NZMA Home

Table of contents
Current issue
Search journal
Archived issues
NZMJ Obituaries
Classifieds
Hotline (free ads)
How to subscribe
How to contribute
How to advertise
Contact Us
Copyright
Other journals
The New Zealand Medical Journal

 Journal of the New Zealand Medical Association, 10-October-2003, Vol 116 No 1183

Inappropriate prescription of methylphenidate
I have been notified that a patient of mine has been diagnosed ADHD by a psychiatrist.
His employer noticed that he was very anxious and jumpy, and the possibility of ADHD was raised. The employer sent the patient to an occupational physician who in turn referred him on to a psychiatrist. The patient was unknown to either of these doctors. He denied any history of drug abuse and, following a diagnosis of ADHD, a prescription of methylphenidate was issued.
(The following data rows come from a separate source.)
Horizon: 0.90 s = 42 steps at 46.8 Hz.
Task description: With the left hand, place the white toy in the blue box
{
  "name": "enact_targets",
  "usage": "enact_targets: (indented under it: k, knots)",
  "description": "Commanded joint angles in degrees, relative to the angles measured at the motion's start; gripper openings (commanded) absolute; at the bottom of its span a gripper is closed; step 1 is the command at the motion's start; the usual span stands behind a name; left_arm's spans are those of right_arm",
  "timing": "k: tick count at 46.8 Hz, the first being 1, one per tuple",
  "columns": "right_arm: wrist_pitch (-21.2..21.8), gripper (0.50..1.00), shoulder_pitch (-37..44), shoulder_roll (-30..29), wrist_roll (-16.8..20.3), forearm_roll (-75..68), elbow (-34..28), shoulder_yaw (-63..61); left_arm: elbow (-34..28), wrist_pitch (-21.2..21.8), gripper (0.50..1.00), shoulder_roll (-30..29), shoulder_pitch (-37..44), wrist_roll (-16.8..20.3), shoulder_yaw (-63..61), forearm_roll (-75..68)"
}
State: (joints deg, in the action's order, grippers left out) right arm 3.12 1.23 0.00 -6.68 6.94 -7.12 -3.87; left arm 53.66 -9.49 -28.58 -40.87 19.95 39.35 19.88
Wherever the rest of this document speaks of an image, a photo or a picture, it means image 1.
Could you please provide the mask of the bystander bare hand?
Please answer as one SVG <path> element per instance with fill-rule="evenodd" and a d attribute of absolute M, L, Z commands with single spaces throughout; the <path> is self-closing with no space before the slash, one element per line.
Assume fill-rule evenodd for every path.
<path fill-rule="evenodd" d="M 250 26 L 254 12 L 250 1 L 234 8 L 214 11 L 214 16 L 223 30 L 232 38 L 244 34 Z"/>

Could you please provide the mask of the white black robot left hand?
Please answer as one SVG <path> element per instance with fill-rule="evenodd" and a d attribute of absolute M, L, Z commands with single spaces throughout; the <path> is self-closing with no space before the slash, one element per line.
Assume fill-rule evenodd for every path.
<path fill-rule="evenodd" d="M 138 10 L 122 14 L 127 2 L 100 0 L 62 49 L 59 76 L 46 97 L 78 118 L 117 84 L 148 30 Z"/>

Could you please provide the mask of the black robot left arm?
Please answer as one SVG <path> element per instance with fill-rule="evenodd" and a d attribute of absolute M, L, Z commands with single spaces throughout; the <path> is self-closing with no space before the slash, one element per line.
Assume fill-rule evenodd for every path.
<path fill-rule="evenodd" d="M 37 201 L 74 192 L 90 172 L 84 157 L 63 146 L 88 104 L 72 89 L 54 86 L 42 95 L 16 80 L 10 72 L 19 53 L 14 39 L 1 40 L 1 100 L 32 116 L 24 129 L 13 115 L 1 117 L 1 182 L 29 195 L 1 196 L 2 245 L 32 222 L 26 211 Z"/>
I know the patient very well, having counselled him during several years of opiate addiction. He has a long history of polypharmaceutical abuse. The employer, the occupational physician and the psychiatrist were observing behaviour caused by opiate withdrawal and possibly methamphetamine abuse.
I was not involved in the referral process. The disastrous decision in 1999 by the Ministry of Health to take general practitioners out of the loop has meant that the doctor who knows this patient best is no longer involved in the diagnosis and treatment of his ADHD.
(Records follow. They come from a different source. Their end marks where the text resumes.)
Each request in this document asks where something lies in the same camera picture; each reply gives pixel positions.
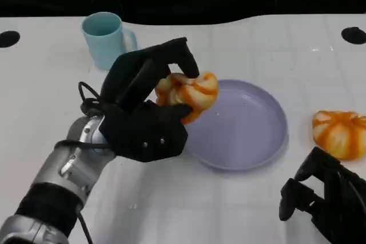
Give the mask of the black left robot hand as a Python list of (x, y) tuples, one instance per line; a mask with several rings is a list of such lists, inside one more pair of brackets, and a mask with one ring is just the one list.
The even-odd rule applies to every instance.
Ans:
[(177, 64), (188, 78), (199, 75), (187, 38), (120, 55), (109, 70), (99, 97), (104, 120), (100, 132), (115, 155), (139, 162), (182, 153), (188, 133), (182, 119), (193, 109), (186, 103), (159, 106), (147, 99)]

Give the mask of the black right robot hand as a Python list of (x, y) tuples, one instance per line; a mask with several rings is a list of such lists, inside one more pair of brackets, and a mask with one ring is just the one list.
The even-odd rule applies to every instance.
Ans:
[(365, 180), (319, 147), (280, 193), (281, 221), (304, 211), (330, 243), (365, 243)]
This has created an intolerable situation for the psychiatrist involved who has been forced to make a complex diagnosis about a complete stranger.
This is far from the first instance of inappropriate prescription of methylphenidate that I have observed.
Methylphenidate prescriptions are running at an all-time high. A total of 72 186 prescriptions were written in 2002, a 25-fold increase from 2906 in 1993. Its availability makes it by far the cheapest drug on the black market, fetching only $5.00 a tablet.
Clearly it is time for review.
Nicholas Cooper
GP
Epsom, Auckland
     
Current issue | Search journal | Archived issues | Classifieds | Hotline (free ads)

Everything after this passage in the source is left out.